Alex Hilton thinks there's a red herring in the debate over cloud services. As CEO of the Cloud Industry Forum (CIF) he hears a lot of concerns about security, and believes many are misplaced.
"It's absolutely appropriate and relevant that people ask those questions, but I do wonder if it is a bit of a red herring," he says.
"Cloud services will have pretty much state of the art security in place, and the organisations that have adopted the (CIF) code of practice will be pretty clear about the security they can offer."
Hilton doesn't deny that this is one of the main concerns for companies thinking about using the cloud, whether it's for storing data, running applications, a platform or infrastructure. It's one of the top three issues, along with data protection and the practicalities of the migration – issues such as whether the company's broadband connections are going to be sufficiently robust.
Reputations and investment
But he says that cloud service providers have reputations to protect and their business depends on a clean record. They are more likely to invest in the newest technology and keep their security arrangements up-to-date than most companies would do with an on-premise solution.
The appetite of small and midsized businesses for cloud services is growing. A survey conducted for CIF by Vanson Bourne last year showed that 52% of microbusinesses – those with less than 20 people – were using a cloud service, and for those with up to 200 the number reached 64%, a little above the average of 61%.
"What we're seeing is that software-as-a-service (SaaS) seems to be the larger form of adoption and infrastructure is following," Hilton says.
"That office hosted desktop environment makes complete sense. If you're a small business, to have that suite of cloud services is absolutely the right thing to do, to be able to access your data any time, anywhere, and to have access to other functions like SkyDrive and Lync.
"It's a no brainer for small businesses."
SMB speed
It's such a no brainer that smaller firms are generally moving more quickly than big enterprises. Hilton says the latter have to do a lot of due diligence and go through their own bureaucracies before they can migrate, while SMBs are placed to handle the process more quickly.
This is also being encouraged by the convergence of supply routes. While cloud has traditionally been seen as an IT service, and most of CIF's current membership is from the IT industry, others such as telcos are moving into the field and combining it with other services. This is making it a more attractive proposition to many SMBs.
For a company looking for a cloud service provider, whether it's SaaS, infrastructure-as-a-service, platform-as-a-service or just data storage, Hilton says there are three basic questions to ask.
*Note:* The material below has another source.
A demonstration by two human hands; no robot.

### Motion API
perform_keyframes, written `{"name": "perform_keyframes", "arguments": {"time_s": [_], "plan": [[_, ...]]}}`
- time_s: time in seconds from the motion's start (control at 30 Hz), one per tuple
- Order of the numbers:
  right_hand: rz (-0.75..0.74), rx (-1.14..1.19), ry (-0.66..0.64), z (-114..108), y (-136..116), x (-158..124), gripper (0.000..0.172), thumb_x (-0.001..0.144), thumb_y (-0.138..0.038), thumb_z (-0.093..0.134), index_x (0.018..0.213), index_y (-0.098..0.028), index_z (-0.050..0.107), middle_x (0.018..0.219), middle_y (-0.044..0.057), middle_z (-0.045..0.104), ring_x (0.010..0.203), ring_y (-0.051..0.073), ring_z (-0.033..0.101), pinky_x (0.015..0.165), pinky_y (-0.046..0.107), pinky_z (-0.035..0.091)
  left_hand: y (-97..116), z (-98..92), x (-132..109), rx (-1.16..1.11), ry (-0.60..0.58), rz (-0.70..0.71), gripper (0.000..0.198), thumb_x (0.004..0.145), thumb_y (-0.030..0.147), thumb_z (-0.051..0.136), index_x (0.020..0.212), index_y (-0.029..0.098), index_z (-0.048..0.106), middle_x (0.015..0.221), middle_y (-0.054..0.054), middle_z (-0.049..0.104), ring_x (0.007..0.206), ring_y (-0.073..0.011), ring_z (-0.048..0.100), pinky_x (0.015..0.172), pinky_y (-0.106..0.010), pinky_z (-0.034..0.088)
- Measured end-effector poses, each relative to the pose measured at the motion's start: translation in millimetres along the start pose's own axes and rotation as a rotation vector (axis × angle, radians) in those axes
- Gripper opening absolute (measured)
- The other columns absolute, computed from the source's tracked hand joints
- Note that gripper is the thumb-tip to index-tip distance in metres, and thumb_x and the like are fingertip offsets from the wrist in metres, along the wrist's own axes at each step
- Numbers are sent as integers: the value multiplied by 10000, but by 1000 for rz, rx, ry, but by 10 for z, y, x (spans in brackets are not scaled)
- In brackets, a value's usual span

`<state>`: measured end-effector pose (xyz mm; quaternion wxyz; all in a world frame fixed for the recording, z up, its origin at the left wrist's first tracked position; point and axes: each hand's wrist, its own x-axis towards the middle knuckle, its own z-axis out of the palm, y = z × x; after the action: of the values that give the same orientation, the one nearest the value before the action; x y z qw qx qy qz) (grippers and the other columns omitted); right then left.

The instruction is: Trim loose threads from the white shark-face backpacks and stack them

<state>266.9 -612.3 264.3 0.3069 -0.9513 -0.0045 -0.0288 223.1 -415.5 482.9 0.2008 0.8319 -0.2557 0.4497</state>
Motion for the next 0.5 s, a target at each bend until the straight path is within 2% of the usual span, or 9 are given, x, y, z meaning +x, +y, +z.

The first is to ask the vendor if it is providing the service itself or contracting to another company, and where will the data be located? The second is what level of service is promised? The third is what happens if it goes wrong?
It's not a surprise that he relates all of these to CIF's code of practice, which revolves around three principles: transparency around the service offered; accountability that the provider will do what they promise; and capability, what exactly the service can provide.
He says that companies can use these principles in asking the questions when they are investigating a cloud service, with the aim of getting as much clarity as possible.
There is some momentum in ensuring that the code of practice provides a guide, with 17 CIF members have received the accreditation and another 25 having registered for the process.
When to pay?
There is another question a smaller firm is likely to ask: where is the point where I stop using the free file sharing services such as Google Drive and Dropbox, and start using a cloud service that comes with a price tag attached? Hilton says the answer reflects how much you demand from the service.
"(A free service) is great as a start point for a cloud service, with a 'try before you buy' approach, but if you want to scale and customise that operation you need to consider more in-depth services.
"You're going to get more accountable service level agreements when you're putting a paid for service in place."
He has one surprising revelation that CIF is only now in the process of moving all of its IT to the cloud, taking up an Office 365 hosted environment. Hilton acknowledges that there is a slight irony that this hasn't happened earlier, but says the reasons do not come from obligation but because it runs as a small, not-for-profit business.